The risk management policy is essentially covered by the Management Board of M1 Kliniken AG. The controlling department of M1 Med Beauty Berlin GmbH, which plays a supporting role, monitors the operational successes and can thus recognize deviations from the plan in good time. If necessary, the respective managers of the specialist departments decide together with the Management Board on the appropriate strategy for managing risks.

The M1 Kliniken Group is exposed to general risks that may arise from changes in the framework conditions due to legislation or other regulations. However, should such changes occur, they are not sudden and unexpected in most cases, so that there is generally sufficient time to react to changes.

a) Risk from the default of financial and non-financial assets

Default risk is the risk that business partners are unable to meet their contractual obligations, resulting in a financial loss for the Group. Due to the company's good knowledge of its customers, the default risk of trade receivables can be managed well. Open positions are only entered into when actual settlement is assured. The significance of default risk for the M1 Kliniken Group is therefore low. If such risks nevertheless become apparent, they are recognized through valuation allowances in accordance with the expected credit loss model under IFRS 9.

The maximum default risk of financial assets is limited by the carrying amounts.

b) Liquidity risk

The Group manages liquidity risks to ensure its continued solvency by constantly monitoring the forecast and actual cash flows and balancing the maturity profiles of financial assets and liabilities.
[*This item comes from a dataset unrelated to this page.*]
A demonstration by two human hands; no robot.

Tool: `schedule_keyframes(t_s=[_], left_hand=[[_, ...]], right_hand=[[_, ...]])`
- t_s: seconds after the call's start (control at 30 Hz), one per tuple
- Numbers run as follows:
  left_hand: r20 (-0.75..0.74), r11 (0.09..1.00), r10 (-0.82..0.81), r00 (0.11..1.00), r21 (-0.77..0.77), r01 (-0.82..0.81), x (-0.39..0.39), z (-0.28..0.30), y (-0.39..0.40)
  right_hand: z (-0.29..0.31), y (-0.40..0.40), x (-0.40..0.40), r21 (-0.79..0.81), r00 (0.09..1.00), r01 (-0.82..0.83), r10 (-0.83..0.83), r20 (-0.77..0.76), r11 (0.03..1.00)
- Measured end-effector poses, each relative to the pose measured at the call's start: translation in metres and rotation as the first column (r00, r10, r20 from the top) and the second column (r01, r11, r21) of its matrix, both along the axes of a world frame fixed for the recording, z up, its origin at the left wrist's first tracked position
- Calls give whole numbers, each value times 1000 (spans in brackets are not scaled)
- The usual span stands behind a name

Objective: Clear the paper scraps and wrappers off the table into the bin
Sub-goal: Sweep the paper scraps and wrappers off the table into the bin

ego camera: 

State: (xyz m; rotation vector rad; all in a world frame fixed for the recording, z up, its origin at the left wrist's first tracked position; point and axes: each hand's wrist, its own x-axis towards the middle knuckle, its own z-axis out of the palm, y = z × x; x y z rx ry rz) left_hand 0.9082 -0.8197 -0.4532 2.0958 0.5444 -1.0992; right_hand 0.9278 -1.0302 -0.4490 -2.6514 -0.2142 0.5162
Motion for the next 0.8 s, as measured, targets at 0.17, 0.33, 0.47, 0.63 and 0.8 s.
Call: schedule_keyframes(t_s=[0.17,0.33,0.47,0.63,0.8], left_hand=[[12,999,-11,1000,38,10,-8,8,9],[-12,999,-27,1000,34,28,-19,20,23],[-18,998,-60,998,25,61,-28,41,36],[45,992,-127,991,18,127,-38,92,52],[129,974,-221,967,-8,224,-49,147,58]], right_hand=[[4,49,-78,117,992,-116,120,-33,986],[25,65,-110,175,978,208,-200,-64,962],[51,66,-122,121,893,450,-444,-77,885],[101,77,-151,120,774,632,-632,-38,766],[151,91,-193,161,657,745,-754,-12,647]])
The following tables show the expected cash flows of the financial liabilities as of 31 December 2024 and 31 December 2023. Interest payments were not taken into account. Liabilities due in more than one year were not discounted:

Financial liabilities
measured at
amortized cost
Book value
31.12.2024
in EUR
Cash flow
up to 1 year
in EUR
Cash flow
> 1 year to 5
years
in EUR
Cashflow
> 5 years
in EUR
Trade account
payables
12,968,118 12,968,118 0 0
Other short-term
financial liabilities
10,700,523 10,700,523 0 0
Other short-term
liabilities
3,617,607 3,167,607 0 0
Financial liabilities
measured at
amortized cost
Book value
31.12.2023
in EUR
Cash flow
up to 1 year
in EUR
Cash flow
> 1 year to 5
years
in EUR
Cashflow
> 5 years
in EUR
Other long-term
financial liabilities
1,875,000 0 1,875,000 0
Trade account
payables
33,256,330 33,256,330 0 0
Other short-term
financial liabilities
4,374,810 4,374,810 0 0
Other short-term
liabilities
4,399,782 4,399,782 0 0

Of the non-interest-bearing financial liabilities, EUR 12,968,118 (prev. year: EUR 33,256,330) is attributable to trade payables and EUR 3,617,607 (prev. year: EUR 4,399,782) to other current liabilities.

c) Other price risks

Other price risks may arise from rising purchase prices. There are currently no long-term supply contracts or similar measures that could limit these risks. Entering into such contracts would negatively impact management's flexibility in putting together the product portfolio, which is compiled based on demand.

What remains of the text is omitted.